Paxos

project setup

just execute the following

git clone https://github.com/Prosdino95/Paxos.git
gradle eclipse

run Paxos

First build the project

gradle NetworkJar

To start the network infrastructure:

java -jar build/libs/Paxos-Network.jar <-n>

The -n flag indicates that the node will host the name server. Only one name server can be active on the network, so the first node launched with such flag will host the name server (subsequent activations of the stack with the -n flag on different machines won't cause a name server to be launched, but the location of the name server is dynamically performed)

The network is also able to dynamically discover where the name server resides, if no argument is supplied to the program, that is if the network is started with:

java -jar build/libs/Paxos-Network.jar

The way the network stack perform such discovery is really simple: when the stack is launched, a NameProber thread is activated.
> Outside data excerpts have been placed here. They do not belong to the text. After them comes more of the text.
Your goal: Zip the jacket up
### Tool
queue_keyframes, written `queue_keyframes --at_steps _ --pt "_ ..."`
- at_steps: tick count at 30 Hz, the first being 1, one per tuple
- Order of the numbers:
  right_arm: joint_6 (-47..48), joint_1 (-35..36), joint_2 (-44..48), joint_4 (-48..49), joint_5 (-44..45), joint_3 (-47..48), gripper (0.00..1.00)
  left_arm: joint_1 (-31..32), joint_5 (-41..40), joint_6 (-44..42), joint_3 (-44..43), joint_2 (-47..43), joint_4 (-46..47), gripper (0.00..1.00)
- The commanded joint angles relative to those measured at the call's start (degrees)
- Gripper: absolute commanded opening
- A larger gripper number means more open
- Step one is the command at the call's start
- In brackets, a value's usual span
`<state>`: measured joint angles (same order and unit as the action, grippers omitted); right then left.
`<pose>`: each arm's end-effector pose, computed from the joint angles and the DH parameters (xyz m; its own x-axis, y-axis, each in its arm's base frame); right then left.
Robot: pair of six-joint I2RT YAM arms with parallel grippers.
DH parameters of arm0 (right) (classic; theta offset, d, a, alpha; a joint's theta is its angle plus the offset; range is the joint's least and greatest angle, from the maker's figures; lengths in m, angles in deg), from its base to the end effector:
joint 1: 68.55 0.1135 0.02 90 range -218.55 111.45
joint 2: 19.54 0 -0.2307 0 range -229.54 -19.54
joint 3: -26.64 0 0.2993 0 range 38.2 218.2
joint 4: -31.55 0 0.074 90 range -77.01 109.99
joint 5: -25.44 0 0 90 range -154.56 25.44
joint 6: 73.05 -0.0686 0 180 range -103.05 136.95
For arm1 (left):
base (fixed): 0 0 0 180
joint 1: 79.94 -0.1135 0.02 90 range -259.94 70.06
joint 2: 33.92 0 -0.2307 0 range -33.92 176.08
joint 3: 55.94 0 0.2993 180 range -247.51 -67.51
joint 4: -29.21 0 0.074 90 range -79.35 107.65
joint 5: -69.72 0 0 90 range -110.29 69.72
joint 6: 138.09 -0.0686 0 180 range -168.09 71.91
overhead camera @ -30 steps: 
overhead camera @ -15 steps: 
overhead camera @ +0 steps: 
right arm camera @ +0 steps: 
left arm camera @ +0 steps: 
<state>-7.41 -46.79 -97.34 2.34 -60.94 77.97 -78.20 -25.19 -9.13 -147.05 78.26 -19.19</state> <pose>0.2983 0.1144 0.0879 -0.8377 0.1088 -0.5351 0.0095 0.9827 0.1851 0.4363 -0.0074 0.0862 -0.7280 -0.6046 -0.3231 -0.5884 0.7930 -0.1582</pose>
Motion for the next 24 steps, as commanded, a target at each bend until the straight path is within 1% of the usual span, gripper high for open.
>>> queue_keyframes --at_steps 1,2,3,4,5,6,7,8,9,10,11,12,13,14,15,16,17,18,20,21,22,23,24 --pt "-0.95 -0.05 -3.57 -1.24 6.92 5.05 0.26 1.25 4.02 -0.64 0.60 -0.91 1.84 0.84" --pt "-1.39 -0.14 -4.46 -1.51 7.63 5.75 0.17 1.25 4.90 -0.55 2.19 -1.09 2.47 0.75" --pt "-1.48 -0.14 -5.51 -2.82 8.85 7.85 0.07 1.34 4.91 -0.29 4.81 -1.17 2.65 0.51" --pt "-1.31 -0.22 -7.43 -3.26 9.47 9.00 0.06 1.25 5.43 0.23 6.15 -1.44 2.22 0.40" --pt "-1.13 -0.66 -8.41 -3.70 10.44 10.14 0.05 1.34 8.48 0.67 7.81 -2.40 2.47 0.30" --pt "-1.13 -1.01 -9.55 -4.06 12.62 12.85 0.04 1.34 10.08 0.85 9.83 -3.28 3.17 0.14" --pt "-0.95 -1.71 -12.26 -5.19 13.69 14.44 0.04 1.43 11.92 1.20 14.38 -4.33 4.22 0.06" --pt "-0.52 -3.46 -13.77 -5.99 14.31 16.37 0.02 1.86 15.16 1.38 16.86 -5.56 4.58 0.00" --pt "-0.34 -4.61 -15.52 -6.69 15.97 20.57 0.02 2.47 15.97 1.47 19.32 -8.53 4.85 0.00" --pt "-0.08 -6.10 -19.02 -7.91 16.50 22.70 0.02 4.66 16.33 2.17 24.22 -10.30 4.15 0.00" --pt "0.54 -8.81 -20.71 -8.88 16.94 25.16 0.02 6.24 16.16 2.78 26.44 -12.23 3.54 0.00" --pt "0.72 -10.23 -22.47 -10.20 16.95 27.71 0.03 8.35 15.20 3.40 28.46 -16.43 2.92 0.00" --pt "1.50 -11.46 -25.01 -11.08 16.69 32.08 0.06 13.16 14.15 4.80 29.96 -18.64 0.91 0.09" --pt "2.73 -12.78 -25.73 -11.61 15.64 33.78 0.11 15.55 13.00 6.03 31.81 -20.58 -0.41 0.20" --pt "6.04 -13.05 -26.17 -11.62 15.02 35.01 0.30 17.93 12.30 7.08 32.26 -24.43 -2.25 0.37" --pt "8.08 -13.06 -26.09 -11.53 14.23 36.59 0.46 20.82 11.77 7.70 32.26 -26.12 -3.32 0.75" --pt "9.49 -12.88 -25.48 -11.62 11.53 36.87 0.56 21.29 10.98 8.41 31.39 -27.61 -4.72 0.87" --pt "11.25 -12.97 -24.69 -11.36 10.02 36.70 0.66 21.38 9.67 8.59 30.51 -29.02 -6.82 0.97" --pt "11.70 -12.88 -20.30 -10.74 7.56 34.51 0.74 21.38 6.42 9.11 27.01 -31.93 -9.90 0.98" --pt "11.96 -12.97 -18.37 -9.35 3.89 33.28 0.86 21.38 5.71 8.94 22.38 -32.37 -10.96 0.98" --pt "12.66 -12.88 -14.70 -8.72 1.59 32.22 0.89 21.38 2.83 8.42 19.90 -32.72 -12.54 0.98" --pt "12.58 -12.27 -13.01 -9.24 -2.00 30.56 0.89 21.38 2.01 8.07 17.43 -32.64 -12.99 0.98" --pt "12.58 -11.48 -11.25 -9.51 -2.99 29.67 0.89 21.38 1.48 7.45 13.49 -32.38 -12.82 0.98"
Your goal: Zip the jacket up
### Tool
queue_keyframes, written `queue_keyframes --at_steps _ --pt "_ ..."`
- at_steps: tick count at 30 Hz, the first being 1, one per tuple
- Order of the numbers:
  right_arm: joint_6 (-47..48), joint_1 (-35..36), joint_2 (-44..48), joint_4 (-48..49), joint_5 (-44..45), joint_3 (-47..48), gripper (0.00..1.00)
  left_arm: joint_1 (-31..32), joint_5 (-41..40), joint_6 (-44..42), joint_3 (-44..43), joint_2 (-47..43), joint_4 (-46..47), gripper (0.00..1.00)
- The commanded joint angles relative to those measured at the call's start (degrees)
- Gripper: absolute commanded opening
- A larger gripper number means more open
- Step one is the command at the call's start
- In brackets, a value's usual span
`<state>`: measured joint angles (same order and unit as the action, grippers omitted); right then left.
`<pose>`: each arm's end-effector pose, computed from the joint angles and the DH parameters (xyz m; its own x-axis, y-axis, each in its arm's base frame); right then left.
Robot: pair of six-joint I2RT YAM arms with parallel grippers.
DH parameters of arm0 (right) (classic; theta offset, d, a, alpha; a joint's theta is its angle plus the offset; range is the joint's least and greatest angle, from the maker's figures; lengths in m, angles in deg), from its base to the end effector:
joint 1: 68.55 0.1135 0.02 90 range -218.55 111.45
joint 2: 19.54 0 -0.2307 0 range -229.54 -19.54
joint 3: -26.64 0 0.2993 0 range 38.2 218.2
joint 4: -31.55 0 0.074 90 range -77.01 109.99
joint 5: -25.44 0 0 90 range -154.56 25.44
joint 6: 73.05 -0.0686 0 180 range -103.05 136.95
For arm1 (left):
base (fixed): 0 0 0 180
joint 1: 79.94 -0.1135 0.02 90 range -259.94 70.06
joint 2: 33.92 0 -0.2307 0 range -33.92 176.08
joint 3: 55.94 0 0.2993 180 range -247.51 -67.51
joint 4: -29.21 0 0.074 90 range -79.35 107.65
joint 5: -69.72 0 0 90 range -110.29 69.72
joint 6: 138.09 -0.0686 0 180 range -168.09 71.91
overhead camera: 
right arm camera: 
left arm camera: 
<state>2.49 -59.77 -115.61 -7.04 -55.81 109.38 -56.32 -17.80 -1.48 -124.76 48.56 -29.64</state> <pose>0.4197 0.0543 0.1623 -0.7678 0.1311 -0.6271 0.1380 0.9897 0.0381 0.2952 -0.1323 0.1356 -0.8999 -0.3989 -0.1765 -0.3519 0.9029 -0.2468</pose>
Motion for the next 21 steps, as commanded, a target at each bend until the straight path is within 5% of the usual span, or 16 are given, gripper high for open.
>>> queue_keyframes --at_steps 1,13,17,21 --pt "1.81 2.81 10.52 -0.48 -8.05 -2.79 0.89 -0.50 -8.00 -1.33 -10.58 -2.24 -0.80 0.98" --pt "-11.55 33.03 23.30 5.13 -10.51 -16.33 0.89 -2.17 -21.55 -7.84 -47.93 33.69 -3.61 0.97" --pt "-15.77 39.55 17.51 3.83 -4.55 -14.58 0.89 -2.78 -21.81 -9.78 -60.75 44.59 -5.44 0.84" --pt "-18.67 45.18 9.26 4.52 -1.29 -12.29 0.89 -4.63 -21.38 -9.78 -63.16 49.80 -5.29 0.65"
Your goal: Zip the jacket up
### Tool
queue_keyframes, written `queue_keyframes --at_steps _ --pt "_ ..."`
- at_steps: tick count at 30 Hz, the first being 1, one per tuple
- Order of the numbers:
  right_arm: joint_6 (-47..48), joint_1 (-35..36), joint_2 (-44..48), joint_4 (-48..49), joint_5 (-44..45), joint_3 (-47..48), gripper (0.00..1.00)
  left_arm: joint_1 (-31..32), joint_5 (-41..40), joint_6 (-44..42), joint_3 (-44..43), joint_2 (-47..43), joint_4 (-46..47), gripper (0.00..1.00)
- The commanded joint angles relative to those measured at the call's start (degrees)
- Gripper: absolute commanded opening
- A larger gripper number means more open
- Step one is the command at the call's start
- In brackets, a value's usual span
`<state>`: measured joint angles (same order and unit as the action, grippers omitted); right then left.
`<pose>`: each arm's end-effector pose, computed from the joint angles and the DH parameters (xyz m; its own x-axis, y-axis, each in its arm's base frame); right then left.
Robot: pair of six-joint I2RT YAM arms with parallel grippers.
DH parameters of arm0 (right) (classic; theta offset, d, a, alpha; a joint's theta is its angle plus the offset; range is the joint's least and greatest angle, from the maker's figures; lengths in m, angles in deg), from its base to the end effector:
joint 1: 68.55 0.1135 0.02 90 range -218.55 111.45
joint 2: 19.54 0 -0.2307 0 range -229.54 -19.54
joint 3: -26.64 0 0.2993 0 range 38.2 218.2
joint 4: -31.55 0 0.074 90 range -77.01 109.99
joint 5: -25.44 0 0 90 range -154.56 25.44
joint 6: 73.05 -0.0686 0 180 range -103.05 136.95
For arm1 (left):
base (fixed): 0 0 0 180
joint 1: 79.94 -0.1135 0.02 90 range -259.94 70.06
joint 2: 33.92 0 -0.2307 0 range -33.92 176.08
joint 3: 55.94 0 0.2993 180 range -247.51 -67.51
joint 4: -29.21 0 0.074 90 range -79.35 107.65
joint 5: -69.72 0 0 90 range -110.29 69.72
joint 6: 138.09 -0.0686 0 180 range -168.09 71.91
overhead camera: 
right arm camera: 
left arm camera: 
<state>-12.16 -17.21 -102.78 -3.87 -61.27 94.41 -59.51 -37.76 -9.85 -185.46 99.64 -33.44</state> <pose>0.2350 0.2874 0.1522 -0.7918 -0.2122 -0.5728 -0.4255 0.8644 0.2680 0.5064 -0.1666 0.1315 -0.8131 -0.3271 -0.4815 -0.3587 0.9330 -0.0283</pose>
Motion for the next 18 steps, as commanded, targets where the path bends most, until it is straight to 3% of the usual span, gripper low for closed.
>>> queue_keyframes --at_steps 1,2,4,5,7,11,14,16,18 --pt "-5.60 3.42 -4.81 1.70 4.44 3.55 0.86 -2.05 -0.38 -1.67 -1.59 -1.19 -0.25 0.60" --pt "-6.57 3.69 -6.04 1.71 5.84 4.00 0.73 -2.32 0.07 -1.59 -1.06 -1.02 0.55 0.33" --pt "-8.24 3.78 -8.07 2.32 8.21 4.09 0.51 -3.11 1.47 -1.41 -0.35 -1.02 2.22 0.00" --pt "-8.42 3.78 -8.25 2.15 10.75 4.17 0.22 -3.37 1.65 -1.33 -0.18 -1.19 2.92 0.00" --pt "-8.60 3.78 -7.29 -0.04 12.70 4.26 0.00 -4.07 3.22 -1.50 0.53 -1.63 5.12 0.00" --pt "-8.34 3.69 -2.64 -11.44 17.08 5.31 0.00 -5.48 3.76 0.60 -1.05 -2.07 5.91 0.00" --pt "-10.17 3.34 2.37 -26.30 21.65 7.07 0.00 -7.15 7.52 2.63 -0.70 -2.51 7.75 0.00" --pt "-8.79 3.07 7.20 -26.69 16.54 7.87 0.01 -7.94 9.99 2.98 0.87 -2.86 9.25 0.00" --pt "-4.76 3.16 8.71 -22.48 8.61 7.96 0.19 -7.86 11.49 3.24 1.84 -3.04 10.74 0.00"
Such thread waits for UDP messages on port 40001. When the network is raised, the prober sends in broadcast (truly network broadcast, that is on IP address 192.168.1.255) a WHEREISNAMING message. If there is a running node on network, its NameProber will respond to such request with a NAMINGAT message, reporting the IP address of the machine actually hosting the name server. Until a NAMINGAT message is received, the client waits for a name server to be activated (manually or as a result of a name server recovery), before join the network.

The network is also able to dynamically discover where the name server resides, if no IP for the name server is supplied, that is if the network is started as:

java -jar build/libs/Paxos-Network.jar

The way the network stack perform this is really simple: when the program is launched, it also launch a NameProber thread. Such thread waits for UDP messages on port 40001. When the network is raised, the prober sends in broadcast (truly network broadcast, that is on IP address 192.168.1.255) a WHEREISNAMING message. If there is a running node on network, its NameProber will respond to such request with a NAMINGAT message, reporting the IP address of the machine actually hosting the name server. If no response is received before a given timeout, than the node just brought up is the only one on network, and it will host the name server (until it fails). Then it will respond to future WHEREISNAMING requests with its own IP.

To start a client:

java -jar build/libs/Paxos-NetworkTest.jar

How network stack works

The network is composed by two main components, a network infrastructure, unique for every phisical machine and responsable to handle the traffic for that node, and a set of network processes, offering the network interface to processes which requires to comminucate over the network. Every process willing to communicate on the network must have a corresponding network process attached to it, then from a network point of view there is no idea of the specific implementation of the process, nor of the type of messages such process need to process.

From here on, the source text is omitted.